Photos and papers from the 1940s
Photo:Hove Street Fire Station, Hove in the snow, 1940

Hove Street Fire Station, Hove in the snow, 1940

Contributed to Letter in the Attic by Darren Eaton

Photo:Two fire engines inside Hove Street Fire Station, c1940

Two fire engines inside Hove Street Fire Station, c1940

Contributed to Letter in the Attic by Darren Eaton

Photo:Albert Catten and Arthur Johnson in their Fireman's uniforms, 1937

Albert Catten and Arthur Johnson in their Fireman's uniforms, 1937

Contributed to Letter in the Attic by Darren Eaton

From the Letter in the Attic project

Albert Catten started at Hove Fire station, Hove Street as a part time fireman in 1934, serving full time from the outbeak of the Second World War in 1939 until being demobbed in 1946 when he set up his own building service. After the first year of the war when things were quiet for the firefighters,  a party was formed from men with building experience to go to Tenterden in Kent to build a rest camp for London firefighters.
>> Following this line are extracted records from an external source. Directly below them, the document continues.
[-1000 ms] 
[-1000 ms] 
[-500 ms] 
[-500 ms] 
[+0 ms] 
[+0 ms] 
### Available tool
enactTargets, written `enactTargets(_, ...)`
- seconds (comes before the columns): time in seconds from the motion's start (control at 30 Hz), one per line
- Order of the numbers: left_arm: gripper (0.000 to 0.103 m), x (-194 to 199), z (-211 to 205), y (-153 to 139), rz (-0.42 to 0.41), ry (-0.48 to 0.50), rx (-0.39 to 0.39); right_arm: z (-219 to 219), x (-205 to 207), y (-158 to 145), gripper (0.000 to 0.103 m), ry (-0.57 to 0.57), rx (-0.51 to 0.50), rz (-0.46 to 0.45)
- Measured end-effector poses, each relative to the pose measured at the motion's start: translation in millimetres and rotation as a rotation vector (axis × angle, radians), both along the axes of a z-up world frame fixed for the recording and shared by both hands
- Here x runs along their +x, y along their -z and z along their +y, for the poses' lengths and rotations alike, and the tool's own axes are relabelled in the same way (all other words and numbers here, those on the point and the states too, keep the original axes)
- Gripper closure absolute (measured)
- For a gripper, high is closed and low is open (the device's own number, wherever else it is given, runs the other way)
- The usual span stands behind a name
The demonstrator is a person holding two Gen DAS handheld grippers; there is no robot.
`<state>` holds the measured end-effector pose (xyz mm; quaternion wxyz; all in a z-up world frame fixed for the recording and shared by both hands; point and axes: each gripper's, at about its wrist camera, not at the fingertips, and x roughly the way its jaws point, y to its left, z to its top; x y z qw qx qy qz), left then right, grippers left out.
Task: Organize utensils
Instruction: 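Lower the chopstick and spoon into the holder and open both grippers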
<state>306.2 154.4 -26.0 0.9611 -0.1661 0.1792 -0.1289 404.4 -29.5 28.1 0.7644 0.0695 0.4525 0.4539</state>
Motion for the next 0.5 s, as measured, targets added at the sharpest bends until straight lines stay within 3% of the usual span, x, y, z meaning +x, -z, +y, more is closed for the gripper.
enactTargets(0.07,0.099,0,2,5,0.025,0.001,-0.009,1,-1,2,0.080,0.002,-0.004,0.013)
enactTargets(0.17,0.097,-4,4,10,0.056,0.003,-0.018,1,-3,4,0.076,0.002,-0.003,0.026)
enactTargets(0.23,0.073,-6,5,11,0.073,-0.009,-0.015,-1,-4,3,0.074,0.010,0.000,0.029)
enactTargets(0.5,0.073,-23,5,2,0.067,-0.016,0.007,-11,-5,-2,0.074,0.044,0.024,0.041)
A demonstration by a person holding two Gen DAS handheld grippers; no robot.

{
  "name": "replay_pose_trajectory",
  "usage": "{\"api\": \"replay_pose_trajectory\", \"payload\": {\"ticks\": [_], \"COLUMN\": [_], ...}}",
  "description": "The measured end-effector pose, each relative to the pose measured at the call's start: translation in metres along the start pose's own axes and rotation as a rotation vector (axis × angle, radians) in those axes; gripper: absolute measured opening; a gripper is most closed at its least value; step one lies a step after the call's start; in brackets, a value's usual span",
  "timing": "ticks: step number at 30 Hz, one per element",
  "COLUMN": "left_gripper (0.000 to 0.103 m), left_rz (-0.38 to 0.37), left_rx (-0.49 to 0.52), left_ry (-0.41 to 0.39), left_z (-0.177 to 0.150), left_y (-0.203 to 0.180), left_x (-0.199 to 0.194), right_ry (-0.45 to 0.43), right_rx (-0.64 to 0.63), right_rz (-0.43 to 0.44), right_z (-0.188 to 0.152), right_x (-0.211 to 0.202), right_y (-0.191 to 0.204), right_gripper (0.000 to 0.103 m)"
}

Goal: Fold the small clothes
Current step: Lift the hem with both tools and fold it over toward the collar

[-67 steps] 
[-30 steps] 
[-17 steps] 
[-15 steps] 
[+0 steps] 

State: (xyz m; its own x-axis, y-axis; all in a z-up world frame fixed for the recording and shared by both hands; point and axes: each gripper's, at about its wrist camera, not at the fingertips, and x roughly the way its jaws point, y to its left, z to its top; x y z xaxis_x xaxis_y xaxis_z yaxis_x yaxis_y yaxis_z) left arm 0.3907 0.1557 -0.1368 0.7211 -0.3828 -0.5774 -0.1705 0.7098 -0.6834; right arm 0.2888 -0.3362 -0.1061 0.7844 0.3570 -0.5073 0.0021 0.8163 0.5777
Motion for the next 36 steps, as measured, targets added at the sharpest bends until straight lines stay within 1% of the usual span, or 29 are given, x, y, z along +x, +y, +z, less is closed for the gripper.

Albert Catten spent much of the war on this project.

Albert Catten died at the age of 95, and a set of his photos was passed by Winifred Flowers, his daughter, to Darren Eaten.  Darren now works at Hove Fire Station, and is creating a small archive of papers related to the fire service. Darren in turn contributed these photos and some other papers to the Letter in the Attic project.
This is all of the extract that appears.